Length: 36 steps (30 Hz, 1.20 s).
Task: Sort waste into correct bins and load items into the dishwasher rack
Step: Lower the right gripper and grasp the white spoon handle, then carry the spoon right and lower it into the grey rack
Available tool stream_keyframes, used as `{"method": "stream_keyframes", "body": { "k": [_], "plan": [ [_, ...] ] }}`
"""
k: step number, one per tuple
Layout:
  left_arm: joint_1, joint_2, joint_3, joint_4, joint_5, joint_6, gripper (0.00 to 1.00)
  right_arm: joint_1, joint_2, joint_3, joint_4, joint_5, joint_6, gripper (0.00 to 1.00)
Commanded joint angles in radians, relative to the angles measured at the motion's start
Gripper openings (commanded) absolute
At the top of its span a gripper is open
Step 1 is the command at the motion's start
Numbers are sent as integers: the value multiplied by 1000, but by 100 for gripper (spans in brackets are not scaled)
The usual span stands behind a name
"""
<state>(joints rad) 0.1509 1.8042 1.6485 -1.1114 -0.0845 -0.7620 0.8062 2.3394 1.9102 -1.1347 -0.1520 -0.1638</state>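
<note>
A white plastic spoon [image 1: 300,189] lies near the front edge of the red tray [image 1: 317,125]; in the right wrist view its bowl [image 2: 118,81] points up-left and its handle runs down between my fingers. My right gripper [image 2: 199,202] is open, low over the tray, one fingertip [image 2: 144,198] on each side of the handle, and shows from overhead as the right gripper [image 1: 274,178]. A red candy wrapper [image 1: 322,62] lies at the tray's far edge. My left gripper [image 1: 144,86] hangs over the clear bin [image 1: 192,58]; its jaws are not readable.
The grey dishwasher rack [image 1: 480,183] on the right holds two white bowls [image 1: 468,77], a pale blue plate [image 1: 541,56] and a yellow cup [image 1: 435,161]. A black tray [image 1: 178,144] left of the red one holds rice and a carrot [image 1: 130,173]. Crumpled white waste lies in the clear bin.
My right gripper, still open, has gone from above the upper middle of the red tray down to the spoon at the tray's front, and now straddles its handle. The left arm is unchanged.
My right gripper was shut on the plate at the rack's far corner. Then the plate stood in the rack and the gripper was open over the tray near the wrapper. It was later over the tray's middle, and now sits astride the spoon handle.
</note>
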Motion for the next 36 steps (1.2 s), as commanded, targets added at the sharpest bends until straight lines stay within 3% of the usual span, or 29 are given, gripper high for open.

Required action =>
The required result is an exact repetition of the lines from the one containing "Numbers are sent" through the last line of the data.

Reply to the task =>
Numbers are sent as integers: the value multiplied by 1000, but by 100 for gripper (spans in brackets are not scaled)
The usual span stands behind a name
"""
<state>(joints rad) 0.1509 1.8042 1.6485 -1.1114 -0.0845 -0.7620 0.8062 2.3394 1.9102 -1.1347 -0.1520 -0.1638</state>
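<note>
A white plastic spoon [image 1: 300,189] lies near the front edge of the red tray [image 1: 317,125]; in the right wrist view its bowl [image 2: 118,81] points up-left and its handle runs down between my fingers. My right gripper [image 2: 199,202] is open, low over the tray, one fingertip [image 2: 144,198] on each side of the handle, and shows from overhead as the right gripper [image 1: 274,178]. A red candy wrapper [image 1: 322,62] lies at the tray's far edge. My left gripper [image 1: 144,86] hangs over the clear bin [image 1: 192,58]; its jaws are not readable.
The grey dishwasher rack [image 1: 480,183] on the right holds two white bowls [image 1: 468,77], a pale blue plate [image 1: 541,56] and a yellow cup [image 1: 435,161]. A black tray [image 1: 178,144] left of the red one holds rice and a carrot [image 1: 130,173]. Crumpled white waste lies in the clear bin.
My right gripper, still open, has gone from above the upper middle of the red tray down to the spoon at the tray's front, and now straddles its handle. The left arm is unchanged.
My right gripper was shut on the plate at the rack's far corner. Then the plate stood in the rack and the gripper was open over the tray near the wrapper. It was later over the tray's middle, and now sits astride the spoon handle.
</note>
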Motion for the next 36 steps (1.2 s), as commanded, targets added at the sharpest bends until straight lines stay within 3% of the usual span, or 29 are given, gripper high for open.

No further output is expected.